Influenza A virus (IAV) is an airborne pathogen that causes significant morbidity and mortality each year. Macrophages (Mϕ) are the first immune population to encounter IAV virions in the lungs and are required to control infection. In the present study, we explored the mechanism by which cytokine signaling regulates the phenotype and function of Mϕ via epigenetic modification of chromatin.
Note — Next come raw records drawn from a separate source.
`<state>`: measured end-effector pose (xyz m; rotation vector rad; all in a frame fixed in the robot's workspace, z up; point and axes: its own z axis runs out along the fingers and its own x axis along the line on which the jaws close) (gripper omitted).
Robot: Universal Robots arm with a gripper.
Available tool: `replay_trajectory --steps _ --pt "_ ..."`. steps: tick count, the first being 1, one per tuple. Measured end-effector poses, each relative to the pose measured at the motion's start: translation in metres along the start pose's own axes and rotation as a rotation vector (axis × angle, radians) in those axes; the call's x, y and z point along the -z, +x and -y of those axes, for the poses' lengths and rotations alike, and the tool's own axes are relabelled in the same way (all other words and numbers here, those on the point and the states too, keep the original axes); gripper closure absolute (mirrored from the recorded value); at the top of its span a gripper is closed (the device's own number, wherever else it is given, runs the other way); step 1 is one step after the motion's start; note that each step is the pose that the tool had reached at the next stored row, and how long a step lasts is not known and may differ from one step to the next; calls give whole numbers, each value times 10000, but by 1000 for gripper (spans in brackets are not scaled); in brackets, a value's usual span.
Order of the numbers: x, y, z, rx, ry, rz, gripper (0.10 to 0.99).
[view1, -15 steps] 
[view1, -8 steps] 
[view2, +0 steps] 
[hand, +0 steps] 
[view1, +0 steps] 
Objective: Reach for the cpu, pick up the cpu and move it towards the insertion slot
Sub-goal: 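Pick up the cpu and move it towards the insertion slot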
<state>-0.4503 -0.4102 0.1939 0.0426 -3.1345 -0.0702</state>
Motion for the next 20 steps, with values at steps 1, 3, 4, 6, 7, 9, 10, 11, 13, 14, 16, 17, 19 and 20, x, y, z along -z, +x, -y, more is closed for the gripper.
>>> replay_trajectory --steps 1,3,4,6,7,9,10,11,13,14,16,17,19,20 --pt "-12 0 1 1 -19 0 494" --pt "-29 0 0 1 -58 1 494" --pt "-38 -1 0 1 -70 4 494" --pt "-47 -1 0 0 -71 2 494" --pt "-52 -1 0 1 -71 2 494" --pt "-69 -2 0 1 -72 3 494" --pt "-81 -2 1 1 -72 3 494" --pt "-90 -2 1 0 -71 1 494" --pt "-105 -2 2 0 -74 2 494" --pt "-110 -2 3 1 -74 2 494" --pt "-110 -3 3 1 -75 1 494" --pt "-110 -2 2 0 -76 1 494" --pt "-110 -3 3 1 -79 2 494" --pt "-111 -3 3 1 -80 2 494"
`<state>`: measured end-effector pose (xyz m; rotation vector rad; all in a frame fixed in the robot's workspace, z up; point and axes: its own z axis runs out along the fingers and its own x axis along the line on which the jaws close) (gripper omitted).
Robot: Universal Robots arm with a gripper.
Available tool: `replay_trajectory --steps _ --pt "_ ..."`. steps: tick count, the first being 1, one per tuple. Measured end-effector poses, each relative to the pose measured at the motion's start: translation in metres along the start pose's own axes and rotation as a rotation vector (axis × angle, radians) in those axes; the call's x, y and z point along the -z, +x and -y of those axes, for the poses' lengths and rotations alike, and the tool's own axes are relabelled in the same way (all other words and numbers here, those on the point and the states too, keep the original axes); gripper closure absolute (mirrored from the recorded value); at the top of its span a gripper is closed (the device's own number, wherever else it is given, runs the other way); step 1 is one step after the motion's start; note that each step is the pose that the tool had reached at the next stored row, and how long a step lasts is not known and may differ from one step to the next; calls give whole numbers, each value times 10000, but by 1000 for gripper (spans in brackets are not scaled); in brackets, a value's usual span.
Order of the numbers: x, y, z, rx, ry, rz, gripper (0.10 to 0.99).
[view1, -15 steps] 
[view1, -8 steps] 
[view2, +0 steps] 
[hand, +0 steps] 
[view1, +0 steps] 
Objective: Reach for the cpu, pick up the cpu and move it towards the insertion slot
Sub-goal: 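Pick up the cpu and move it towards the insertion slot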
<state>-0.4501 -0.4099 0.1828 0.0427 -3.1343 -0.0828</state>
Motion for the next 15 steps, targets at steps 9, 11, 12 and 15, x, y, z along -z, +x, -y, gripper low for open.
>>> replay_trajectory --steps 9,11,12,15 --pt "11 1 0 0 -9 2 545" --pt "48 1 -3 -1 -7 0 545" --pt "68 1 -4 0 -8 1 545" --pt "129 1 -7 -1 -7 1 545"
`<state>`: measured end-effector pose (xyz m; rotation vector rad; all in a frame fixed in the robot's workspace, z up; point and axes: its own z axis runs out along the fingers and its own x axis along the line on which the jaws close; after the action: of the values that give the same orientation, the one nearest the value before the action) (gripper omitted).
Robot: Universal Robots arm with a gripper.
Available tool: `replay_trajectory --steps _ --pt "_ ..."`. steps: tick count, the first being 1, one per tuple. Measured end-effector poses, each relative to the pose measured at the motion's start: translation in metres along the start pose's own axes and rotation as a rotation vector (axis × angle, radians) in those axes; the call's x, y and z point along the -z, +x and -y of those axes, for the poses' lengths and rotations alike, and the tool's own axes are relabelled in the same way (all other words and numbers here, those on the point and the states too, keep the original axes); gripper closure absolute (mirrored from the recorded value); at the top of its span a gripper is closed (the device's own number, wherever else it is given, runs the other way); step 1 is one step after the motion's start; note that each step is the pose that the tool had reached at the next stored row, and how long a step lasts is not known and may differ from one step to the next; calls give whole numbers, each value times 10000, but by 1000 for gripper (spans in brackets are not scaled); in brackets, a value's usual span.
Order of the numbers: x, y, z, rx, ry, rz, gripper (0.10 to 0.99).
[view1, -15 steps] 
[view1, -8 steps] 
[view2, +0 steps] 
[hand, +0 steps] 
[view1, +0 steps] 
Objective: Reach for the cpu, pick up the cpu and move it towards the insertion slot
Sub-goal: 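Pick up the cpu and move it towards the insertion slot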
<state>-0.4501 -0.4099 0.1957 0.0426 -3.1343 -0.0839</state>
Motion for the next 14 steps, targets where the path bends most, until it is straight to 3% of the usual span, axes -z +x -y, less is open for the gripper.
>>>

We have found that type I interferon (IFN-I) potently upregulates the lysine methyltransferase Setdb2 in murine and human Mϕ, and in turn Setdb2 regulates Mϕ-mediated immunity in response to IAV. The induction of Setdb2 by IFN-I was significantly impaired upon inhibition of the JAK-STAT signaling cascade, and chromatin immunoprecipitation revealed that both STAT1 and interferon regulatory factor 7 bind upstream of the transcription start site to induce expression. The generation of Setdb2LacZ reporter mice revealed that IAV infection results in systemic upregulation of Setdb2 in myeloid cells. In the lungs, alveolar Mϕ expressed the highest level of Setdb2, with greater than 70% lacZ positive on day 4 post-infection. Silencing Setdb2 activity in Mϕ in vivo enhanced survival in lethal IAV infection. Enhanced host protection correlated with an amplified antiviral response and less obstruction to the airways. By tri-methylating H3K9, Setdb2 silenced the transcription of Mx1 and Isg15, antiviral effectors that inhibit IAV replication. Accordingly, a reduced viral load in knockout mice on day 8 post-infection was linked to elevated Isg15 and Mx1 transcript in the lungs. In addition, Setdb2 suppressed the expression of a large number of other genes with proinflammatory or immunomodulatory function. This included Ccl2, a chemokine that signals through CCR2 to regulate monocyte recruitment to infectious sites. Consistently, knockout mice produced more CCL2 upon IAV infection and this correlated with a 2-fold increase in the number of inflammatory monocytes and alveolar Mϕ in the lungs. Finally, Setdb2 expression by Mϕ suppressed IL-2, IL-10, and IFN-γ production by CD4+ T cells in vitro, as well as proliferation in IAV-infected lungs. Collectively, these findings identify Setdb2 as a novel regulator of the immune system in acute respiratory viral infection.